Allgemeine Voraussetzungen für eine Aufrechnung beachten
Die Entscheidung bietet die Gelegenheit, sich die Fragen vor Augen zu führen, die sich im Zusammenhang mit einer Aufrechnung in der Insolvenz stellen (vgl. hierzu auch AOAE zu § 251 AO Rz. 8). Grundsätzlich gilt hierbei, dass zunächst die allgemeinen Voraussetzungen für eine Aufrechnung nach §§ 387 ff. BGB zu beachten sind, diese aber ergänzt werden durch die insolvenzrechtlichen Sonderbestimmungen der §§ 94 ff. InSO (hierzu sehr informativ Frotscher, Besteuerung bei Insolvenz, 8. Aufl. 2013, S. 92ff.).
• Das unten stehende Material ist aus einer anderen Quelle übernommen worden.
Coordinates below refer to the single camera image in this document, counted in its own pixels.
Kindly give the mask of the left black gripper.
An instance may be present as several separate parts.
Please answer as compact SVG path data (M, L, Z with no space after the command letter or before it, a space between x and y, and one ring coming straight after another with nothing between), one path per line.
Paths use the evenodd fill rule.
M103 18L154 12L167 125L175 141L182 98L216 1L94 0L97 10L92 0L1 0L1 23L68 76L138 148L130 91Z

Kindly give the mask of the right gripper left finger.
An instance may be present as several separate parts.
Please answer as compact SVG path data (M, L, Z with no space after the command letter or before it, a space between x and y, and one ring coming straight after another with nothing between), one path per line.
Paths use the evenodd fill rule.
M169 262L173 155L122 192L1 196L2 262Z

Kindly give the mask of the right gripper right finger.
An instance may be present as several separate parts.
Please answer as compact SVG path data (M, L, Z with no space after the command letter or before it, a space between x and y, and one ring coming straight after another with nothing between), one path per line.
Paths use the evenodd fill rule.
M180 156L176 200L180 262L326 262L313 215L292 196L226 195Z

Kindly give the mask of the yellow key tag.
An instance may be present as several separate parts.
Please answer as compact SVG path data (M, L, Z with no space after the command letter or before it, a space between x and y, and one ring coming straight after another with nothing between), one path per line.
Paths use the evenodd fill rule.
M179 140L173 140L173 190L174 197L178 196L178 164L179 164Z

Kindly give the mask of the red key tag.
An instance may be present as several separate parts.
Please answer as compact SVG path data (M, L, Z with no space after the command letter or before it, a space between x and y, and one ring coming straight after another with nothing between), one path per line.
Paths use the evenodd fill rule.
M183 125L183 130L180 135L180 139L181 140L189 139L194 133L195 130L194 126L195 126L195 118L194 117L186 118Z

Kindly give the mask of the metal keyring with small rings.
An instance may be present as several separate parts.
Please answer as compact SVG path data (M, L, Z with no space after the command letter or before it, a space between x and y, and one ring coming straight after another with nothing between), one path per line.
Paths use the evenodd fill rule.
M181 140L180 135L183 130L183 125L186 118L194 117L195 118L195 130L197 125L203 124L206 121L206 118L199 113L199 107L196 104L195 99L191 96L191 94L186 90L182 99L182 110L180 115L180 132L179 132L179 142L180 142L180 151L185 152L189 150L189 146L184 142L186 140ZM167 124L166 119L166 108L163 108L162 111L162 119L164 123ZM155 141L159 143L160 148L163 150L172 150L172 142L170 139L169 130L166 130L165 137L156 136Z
Besondere Bedeutung haben hierbei die Aufrechnungsverbote des § 96 InsO. Danach ist eine Aufrechnung insbesondere dann nicht mehr zulässig, wenn die Steuerforderung erst nach der Eröffnung des Insolvenzverfahrens entstanden ist. Dabei stellte sich die Frage, wann der Anspruch bei einer Vorauszahlung entstanden ist. Dies könnte man nach steuerrechtlichen oder insolvenzrechtlichen Kriterien prüfen, der Bundesfinanzhof hat sich für eine Maßgeblichkeit der insolvenzrechtlichen Kriterien entschieden, so dass hier eine Aufrechnung nicht ausgeschlossen war. Der Erstattungsanspruch auf die Vorauszahlung ist demnach bereits mit der Zahlung begründet und nicht erst mit dem Ablauf des Besteuerungszeitraums. Sodann ist oftmals zu prüfen, ob eine Aufrechnung deshalb unzulässig war, weil eine Anfechtungsmöglichkeit bestand (§ 96 Abs. 1 Nr. 3 InsO). Auch dies hat das Gericht verneint. Zu beachten ist hierbei, dass das Insolvenzanfechtungsrecht gerade jüngst in Teilbereichen reformiert wurde (vgl. Schädlich, NWB 2017, S. 1521).